Structure-Activity Relationship Studies on VEGFR2 Tyrosine Kinase
Inhibitors for Identification of Potential Natural Anticancer Compounds

Meenakshi      Verma; Aqib      Sarfraz; Inamul      Hasan; Prema   Gauri   Vasudev; Feroz      Khan

doi:10.2174/0115734064247526231129080415

Abstract

Background: Over-expression of Vascular Endothelial Growth Factor Receptors (VEGFRs) leads to the hyperactivation of oncogenes. For inhibition of this hyperactivation, the USA Food Drug Administration (FDA) has approved many drugs that show adverse effects, such as hypertension, hypothyroidism, etc. There is a need to discover potent natural compounds that show minimal side effects. In the present study, we have taken structurally diverse known VEGFR2 inhibitors to develop a Quantitative Structure-Activity Relationship (QSAR) model and used this model to predict the inhibitory activity of natural compounds for VEGFR2.

Methods: The QSAR model was developed through the forward stepwise Multiple Linear Regression (MLR) method. A developed QSAR model was used to predict the inhibitory activity of natural compounds. Absorption, Distribution, Metabolism, Excretion, and Toxicity (ADMET) assessment and molecular docking studies were performed. The binding stability of the natural compounds with VEGFR2 was elucidated through Molecular Dynamics (MD) simulation.
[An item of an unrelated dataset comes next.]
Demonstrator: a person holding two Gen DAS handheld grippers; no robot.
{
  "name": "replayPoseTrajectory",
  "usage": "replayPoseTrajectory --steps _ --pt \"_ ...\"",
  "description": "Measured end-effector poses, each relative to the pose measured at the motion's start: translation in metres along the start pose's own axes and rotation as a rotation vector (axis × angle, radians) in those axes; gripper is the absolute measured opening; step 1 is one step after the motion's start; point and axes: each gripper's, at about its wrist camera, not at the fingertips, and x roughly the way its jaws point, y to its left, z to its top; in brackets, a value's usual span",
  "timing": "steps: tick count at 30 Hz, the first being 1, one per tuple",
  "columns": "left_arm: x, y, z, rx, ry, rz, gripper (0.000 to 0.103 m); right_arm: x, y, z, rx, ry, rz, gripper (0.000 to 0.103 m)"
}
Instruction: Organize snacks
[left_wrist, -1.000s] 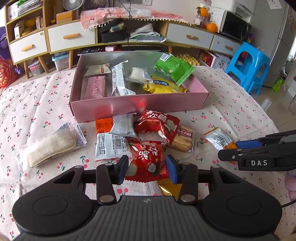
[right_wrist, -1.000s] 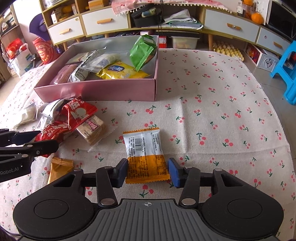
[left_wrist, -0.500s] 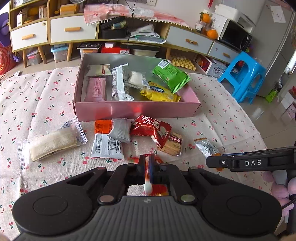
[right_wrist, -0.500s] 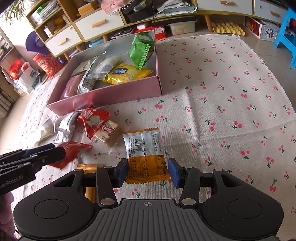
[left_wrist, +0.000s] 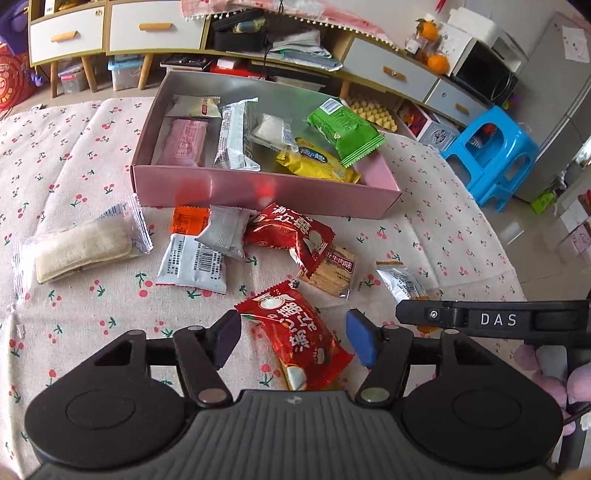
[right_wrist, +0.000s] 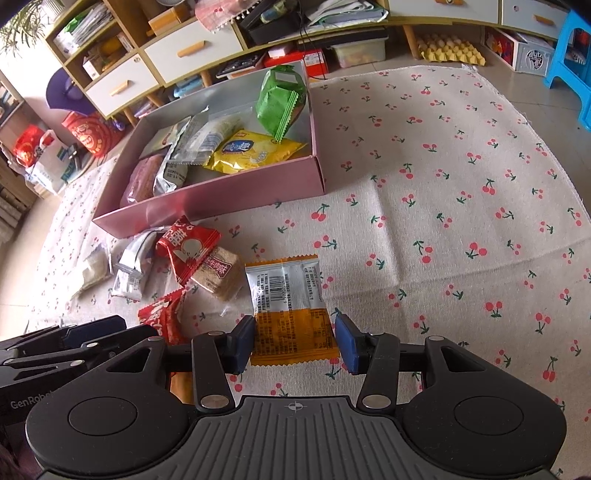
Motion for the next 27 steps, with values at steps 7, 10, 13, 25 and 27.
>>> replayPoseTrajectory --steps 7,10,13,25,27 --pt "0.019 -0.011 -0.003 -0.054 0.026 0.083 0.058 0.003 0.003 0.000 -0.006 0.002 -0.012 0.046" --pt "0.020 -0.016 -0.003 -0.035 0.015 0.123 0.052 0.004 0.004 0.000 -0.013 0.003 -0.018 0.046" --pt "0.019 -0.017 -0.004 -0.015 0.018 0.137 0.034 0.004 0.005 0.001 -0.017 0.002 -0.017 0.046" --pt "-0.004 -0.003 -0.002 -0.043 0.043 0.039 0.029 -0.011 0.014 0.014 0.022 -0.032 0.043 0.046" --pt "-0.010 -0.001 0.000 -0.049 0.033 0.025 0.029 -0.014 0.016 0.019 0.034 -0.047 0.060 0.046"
Results: The developed QSAR model against VEGFR2 showed the regression coefficient of the training dataset (r²) as 0.81 and the external regression coefficient of the test dataset (r2 test) 0.71. Descriptors, viz., electro-topological state of potential hydrogen bonds (maxHBint2, nHBint6), atom types (minssNH), maximum topological distance matrix (SpMAD_Dt), and 2D autocorrelation (ATSC7v), have been identified. Using this model, 14 natural compounds have been selected that have shown inhibitory activity for VEGFR2, of which six natural compounds have been found to possess a strong binding affinity with VEGFR2. In MD simulation, four complexes have shown binding stability up to 50ns.

Conclusion: The developed QSAR model has identified 5 conserved activity-inducing physiochemical properties, which have been found to be correlated with the anticancer activity of the nonidentical ligand molecules bound with the VEGFR2 kinase. Lavendustin_A, 3’-O-acetylhamaudol, and arctigenin have been obtained as possible lead natural compounds against the VEGFR2 kinase.

Keywords: QSAR, molecular docking, dynamics simulation, ADMET, VEGFR2, tyrosine kinase, inhibitors.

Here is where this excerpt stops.